If America faced a potential threat to its position of global hegemon, it was the prospect of an increasingly integrated and assertive European Union trying to contest it on the international stage.
Fast forward six years to January 2007. On nearly every count, American influence has diminished, often dramatically. Indeed, we are significantly more greatly resented, and less widely admired and respected. Our legitimacy as moral arbiter has been compromised, perhaps irrevocably, by the human rights abuses carried out in the name of the War on Terror. Our military deterrent capacity has been overburdened by our force commitment in Iraq. And as a combined result of all of these factors, our diplomatic influence has suffered.
Meanwhile, Russia has taken advantage of its increased energy revenues to modernize its military production capacity. It has strategically triangulated our two regional nemeses, Iran & Venezuela, providing nuclear energy technology to Iran and weapons to both. It has courted India, and more recently the Gulf Arab states, to develop natural gas and nuclear energy partnerships. And it is pursuing a strategic realignment with India and China (countries that between them combine 40% of the world's population, 20% of its economy, and 50% of its nuclear warheads) that could tectonically shift the global balance of power.
China has converted its trade surplus into cash reserves, with which it buys influence among second-tier energy and natural resource-producing countries to solidify its strategic position. With America increasingly directing its attention to its Middle East debacle, its Asian neighbors have begun to hedge their bets with closer economic ties to Peking.
An increasingly bellicose Venezuela has used its oil revenues to extend its influence throughout Latin America, and has now been joined by Bolivia, to a lesser extent Ecuador, and most recently Nicaragua in adopting a throwback statist approach to the impact of globalization.
In fact, among all of our potential rivals on the global stage, only Europe, whose interests most closely converge with our own, has seen its influence decline, due to internal divisions over the Iraq War, disaccord over continued political integration, and an obstinate refusal to invest in the kind of military capacity that might allow it to project its global influence more muscularly.
In other words, the circumstances that permitted the kind of unilateral stubbornness of purpose that led to the American invasion of Iraq no longer exist. We have fewer and weaker allies, more counterweights to our power, and fewer resources at our disposal. Although we probably would be able to manage the regional consequences of a military confrontation with Iran alone, there are no guarantees that our rivals would not get involved, and some likelihood that they would.
Russia, which is very heavily invested in Iran as a regional trading partner and potential energy ally, has already hurriedly delivered a shipment of air defense missiles to the Iranian military to defend its nuclear installations in the event of attack. While it's doubtful they would openly intervene in the event of a conflict, they would have a vested interest in providing the Iranians with as much covert assistance as possible to thwart our plans and bleed our efforts. Should they choose to do so, it would probably be with the tacit approval of the Chinese. In which case, any conflict with Iran would be long, costly, and constant. In other words, the kind of conflict we can no longer afford.

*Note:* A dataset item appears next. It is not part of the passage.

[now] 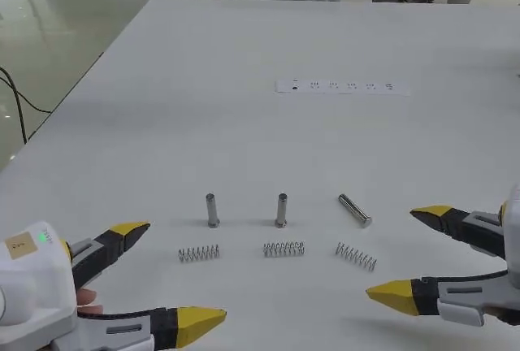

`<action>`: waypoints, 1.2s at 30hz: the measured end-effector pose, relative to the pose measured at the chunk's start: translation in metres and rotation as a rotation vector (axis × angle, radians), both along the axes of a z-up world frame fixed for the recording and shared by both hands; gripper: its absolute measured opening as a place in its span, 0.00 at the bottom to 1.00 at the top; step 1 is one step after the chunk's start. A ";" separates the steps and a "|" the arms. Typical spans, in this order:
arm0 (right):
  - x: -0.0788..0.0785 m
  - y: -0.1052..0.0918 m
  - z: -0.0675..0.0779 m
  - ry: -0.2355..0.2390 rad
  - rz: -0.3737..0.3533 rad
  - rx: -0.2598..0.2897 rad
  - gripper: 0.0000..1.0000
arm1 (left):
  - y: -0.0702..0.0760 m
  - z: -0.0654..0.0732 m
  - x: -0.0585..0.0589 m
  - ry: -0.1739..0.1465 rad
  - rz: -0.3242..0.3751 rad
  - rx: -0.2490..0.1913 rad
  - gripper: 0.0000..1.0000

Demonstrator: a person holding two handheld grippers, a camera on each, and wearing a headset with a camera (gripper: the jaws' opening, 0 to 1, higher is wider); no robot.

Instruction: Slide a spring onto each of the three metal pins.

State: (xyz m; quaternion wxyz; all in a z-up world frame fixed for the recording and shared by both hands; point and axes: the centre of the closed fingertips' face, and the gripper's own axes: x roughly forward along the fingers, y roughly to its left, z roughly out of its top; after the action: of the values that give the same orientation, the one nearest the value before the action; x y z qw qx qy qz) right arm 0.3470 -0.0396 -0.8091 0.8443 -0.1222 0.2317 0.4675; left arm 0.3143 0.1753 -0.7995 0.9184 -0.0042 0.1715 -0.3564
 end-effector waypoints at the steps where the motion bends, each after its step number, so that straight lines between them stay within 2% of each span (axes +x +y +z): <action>1: 0.000 0.000 0.001 -0.001 -0.002 0.002 0.82 | 0.000 0.000 0.000 0.000 -0.001 0.001 0.94; 28: 0.008 -0.014 0.000 0.006 -0.043 -0.003 0.79 | 0.001 0.002 -0.001 0.005 -0.003 0.005 0.93; 36: 0.009 -0.017 0.000 0.011 -0.057 -0.014 0.77 | 0.003 0.005 -0.001 -0.004 0.004 0.005 0.93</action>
State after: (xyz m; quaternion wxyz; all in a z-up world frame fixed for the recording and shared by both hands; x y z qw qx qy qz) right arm 0.3561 -0.0568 -0.8086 0.8550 -0.1191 0.2431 0.4423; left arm 0.3136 0.1785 -0.7940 0.9194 -0.0018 0.1707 -0.3543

America's global influence peaked in the immediate aftermath of the invasion of Afghanistan, when the world's outpouring of solidarity following September 11, coupled with the impressive and rapid defeat of the Taliban, gave America a political capital that amounted to a golden opportunity for leadership. A political capital that the Bush administration squandered in Iraq.
An indication of the extent to which our influence has been reduced is the recent wave of sabre-rattling threats towards Iran, which brought little more than scorn, skepticism and dismay, both domestically and abroad. Yet just like a company, overvalued by a speculative bubble, that continues to aggressively pursue mergers in the face of declining market fundamentals, the very decision to wave the sabres shows the extent to which the Bush administration is oblivious to the market correction that has already taken place.
America could still find a way to bring the Iraq catastrophe in for a soft landing. But an invasion of Iran would signal the end of the bubble. And we've seen how that works.